Pada saat yang sama, John Graunt telah mengembangkan teori statistik vital yang sangat bermanfaat dalam bidang epidemiologi. Walaupun Graunt bukan seorang dokter, tetapi hasil karyanya sangat bermanfaat dalam bidang epidemiologi dengan menganalisis sebab kematian pada berbagai kejadian kematian di London dan mendapatkan berbagai perbedaan kejadian kematian antar jenis kelamin serta antara penduduk urban dan rural, maupun perbedaan berbagai musim tertenu. Di samping Graunt yang telah mengembangkan statistik Wiiliam Farr mengembangkan analisis sifat epidemi berdasarkan hukum matematika. W. Farr mengemukakan bahwa meningkatnya, menurunnya serta berakhirnya suatu epidemi mempunyai sifat sebagai fenomena yang berurutan (an orderly phenomenon) yang dewasa ini dianggap mengikuti hukum kurva normal.

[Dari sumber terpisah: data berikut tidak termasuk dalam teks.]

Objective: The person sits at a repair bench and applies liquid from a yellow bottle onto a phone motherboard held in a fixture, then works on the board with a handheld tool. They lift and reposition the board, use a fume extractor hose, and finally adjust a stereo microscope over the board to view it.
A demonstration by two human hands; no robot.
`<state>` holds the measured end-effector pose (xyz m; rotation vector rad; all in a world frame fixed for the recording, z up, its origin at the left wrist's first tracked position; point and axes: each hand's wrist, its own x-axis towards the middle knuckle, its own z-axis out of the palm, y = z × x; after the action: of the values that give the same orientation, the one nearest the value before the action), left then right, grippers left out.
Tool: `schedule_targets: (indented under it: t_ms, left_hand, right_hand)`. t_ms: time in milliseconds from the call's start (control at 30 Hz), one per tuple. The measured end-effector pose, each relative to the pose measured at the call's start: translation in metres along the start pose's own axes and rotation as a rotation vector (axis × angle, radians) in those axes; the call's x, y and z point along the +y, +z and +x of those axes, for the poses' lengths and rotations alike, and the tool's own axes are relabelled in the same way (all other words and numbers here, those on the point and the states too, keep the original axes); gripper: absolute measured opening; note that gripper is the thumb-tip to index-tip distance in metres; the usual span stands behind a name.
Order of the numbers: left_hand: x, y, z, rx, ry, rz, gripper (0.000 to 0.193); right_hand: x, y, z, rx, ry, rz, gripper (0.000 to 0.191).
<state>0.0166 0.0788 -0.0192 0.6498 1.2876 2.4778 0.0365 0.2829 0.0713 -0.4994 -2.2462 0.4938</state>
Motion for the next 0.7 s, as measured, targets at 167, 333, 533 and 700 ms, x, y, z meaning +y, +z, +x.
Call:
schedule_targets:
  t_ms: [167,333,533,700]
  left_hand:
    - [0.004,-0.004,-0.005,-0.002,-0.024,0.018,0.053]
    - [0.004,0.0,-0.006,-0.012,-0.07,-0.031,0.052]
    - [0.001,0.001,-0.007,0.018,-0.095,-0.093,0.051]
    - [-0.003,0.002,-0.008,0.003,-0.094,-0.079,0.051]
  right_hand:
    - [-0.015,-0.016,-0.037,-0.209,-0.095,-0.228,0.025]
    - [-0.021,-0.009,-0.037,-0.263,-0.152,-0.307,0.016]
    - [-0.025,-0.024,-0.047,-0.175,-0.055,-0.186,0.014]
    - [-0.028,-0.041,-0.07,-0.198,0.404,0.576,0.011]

Jakob Henle pada tahun 1840 mengemukakan teorinya tentang sifat epidemi dan endemi yang sangat erat hubungannya dengan fenomena biologis. Dalam tulisannya dikemukakan bahwa yang dapat menyebabkan timbulnya penyakit adalah organisme yang hidup (living organism). Pendapat ini pada waktu yang sama telah mendorong berbagai ilmuan terkemuka seperti Robert Koch, Pasteur dan lainnya untuk menemukan mikro-organisme penyebab penyakit tertentu.

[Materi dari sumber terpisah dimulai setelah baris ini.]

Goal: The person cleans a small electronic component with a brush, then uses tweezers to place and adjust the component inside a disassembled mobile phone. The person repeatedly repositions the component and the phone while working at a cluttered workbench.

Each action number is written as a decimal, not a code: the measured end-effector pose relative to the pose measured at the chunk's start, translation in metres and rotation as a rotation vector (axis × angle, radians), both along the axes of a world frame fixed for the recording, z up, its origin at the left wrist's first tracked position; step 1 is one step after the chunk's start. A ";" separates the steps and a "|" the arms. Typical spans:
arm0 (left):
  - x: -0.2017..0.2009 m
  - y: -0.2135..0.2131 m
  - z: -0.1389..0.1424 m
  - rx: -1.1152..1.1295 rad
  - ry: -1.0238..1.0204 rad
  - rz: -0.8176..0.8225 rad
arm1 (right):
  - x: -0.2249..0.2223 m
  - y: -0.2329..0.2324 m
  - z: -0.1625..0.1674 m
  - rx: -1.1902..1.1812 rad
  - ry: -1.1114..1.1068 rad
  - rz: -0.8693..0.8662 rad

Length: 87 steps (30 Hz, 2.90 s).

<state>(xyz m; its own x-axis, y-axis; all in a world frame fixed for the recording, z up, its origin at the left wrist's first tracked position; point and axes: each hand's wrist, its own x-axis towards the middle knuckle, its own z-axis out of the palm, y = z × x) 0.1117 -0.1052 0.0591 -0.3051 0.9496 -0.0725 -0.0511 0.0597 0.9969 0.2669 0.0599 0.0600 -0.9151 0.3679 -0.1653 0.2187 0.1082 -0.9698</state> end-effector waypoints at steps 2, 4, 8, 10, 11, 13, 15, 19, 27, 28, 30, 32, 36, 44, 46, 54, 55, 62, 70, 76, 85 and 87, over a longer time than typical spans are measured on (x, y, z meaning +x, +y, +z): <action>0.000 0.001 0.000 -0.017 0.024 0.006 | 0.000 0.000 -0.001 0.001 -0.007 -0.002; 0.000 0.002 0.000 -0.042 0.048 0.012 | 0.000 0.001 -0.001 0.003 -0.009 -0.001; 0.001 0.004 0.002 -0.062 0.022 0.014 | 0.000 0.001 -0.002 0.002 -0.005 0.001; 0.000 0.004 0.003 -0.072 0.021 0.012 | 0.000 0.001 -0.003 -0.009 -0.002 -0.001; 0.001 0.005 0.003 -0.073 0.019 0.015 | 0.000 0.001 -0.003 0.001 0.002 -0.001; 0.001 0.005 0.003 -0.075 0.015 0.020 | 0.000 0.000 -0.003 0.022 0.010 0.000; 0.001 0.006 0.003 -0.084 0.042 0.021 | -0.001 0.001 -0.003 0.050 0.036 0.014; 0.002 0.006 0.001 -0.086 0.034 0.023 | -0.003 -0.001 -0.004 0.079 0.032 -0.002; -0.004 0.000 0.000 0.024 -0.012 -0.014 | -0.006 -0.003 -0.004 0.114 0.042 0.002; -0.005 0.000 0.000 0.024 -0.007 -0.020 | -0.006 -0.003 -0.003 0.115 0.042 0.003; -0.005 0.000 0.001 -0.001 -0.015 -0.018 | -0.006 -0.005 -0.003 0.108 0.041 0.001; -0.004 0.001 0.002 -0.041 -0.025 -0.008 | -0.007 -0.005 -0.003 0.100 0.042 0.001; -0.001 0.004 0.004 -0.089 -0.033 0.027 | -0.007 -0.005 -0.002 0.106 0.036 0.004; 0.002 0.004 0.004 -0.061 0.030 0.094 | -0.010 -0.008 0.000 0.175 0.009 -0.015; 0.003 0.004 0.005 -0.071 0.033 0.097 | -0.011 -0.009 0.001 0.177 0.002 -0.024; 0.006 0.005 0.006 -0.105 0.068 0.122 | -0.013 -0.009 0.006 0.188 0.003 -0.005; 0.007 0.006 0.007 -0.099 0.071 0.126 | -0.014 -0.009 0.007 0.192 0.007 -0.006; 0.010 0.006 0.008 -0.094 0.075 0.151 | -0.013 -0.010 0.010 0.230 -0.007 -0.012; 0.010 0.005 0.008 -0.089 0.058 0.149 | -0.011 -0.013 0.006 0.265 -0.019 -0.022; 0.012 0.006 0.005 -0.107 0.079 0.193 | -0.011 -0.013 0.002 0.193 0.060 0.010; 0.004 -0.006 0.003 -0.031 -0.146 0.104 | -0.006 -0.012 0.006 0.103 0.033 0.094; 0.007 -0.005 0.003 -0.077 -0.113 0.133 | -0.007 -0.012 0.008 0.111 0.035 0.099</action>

Sejak didapatkannya mikro-organisme sebagai penyebab penyakit, para ahli segera mencoba mencari berbagai penyebab khusus untuk penyakit tertentu. Pada awlnya mereka hanya melakukan pengamatan terhadap penderita perorangan, tetapi kemudian mulai berkembang ke arah hubungan sebab akibat yang dapat mengganggu keadaan normal masyarakat. Dari usaha pengembangan imunitas perorangan serta kekebalan pejamu, mulailah dikembangkan usaha pencegahan penyakit melalui vaksinasi. Perkembangan hubungan sebab akibat yang bersifat tunggal mulai dirasakan ketidakmampuannya dalam hal memberikan jawaban terhadap berbagai gangguan kesehatan masyarakat, sehingga mulai dipikirkan hubungan yang lebih kompleks dalam proses sebab terjadinya penyakit serta gangguan kesehatan lainnya.